EESS Ph.D. Dissertation Defense - Rebecca Hernandez
This talk comprises the public portion of the PhD dissertation defense from approximately 1:30 pm -2:30 pm
Department: Environmental Earth System Science
Graduate Student: Rebecca Hernandez
Advisor: Christopher B. Field
Title: EFFICIENT USE OF LAND FOR MEETING SUSTAINABLE ENERGY NEEDS: SOLAR ENERGY DEVELOPMENT IN THE ANTHROPOCENE
The deployment of renewable energy systems, such as solar energy, to achieve universal access to electricity, heat, and transportation, and to mitigate climate change is arguably the most exigent challenge facing humans today. However, the goal of rapidly developing solar energy systems is complicated by land and environmental constraints, creating uncertainty about the future of the global energy landscape. I will provide an overview of my recent work exploring environmental impacts of solar energy, including quantitative analyses of the land-use efficiency of utility-scale solar energy systems employing photovoltaic (PV) and concentrating solar power (CSP) technologies, using the California solar energy hotspot as a model system.

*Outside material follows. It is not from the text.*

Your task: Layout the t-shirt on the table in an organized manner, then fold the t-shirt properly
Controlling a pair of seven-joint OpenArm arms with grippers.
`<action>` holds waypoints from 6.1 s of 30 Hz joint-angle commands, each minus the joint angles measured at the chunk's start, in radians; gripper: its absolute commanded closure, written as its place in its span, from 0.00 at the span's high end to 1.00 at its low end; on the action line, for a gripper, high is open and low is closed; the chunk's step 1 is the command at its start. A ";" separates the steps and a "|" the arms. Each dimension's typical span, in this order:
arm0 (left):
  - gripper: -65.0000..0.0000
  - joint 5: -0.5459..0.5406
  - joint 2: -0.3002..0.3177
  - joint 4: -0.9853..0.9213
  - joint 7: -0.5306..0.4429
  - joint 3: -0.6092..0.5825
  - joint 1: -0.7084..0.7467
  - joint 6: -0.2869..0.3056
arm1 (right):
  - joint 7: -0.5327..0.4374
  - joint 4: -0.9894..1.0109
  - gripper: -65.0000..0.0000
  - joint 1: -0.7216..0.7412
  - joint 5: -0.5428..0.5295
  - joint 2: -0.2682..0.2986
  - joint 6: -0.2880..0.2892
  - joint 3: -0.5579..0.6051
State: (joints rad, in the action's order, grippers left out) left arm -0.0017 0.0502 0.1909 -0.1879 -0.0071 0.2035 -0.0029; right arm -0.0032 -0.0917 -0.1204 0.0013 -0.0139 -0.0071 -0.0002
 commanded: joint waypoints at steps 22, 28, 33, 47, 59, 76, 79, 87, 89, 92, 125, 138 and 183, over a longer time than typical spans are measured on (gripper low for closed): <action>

New data evaluating the quantity of accessible energy potentially produced from PV and CSP is used to test the hypothesis that generation within the built environment of California can meet statewide demand and future energy goals. Our results underscore the role that values criteria can play in development decisions and in areas where land is premium and resources confer both opportunities and constraints. Current land-use trends of utility-scale solar energy development in California and their potential impact on terrestrial ecosystems will also be discussed. Scaling beyond California, I reveal where hotspots of solar energy occur globally and their potential to meet human energy needs.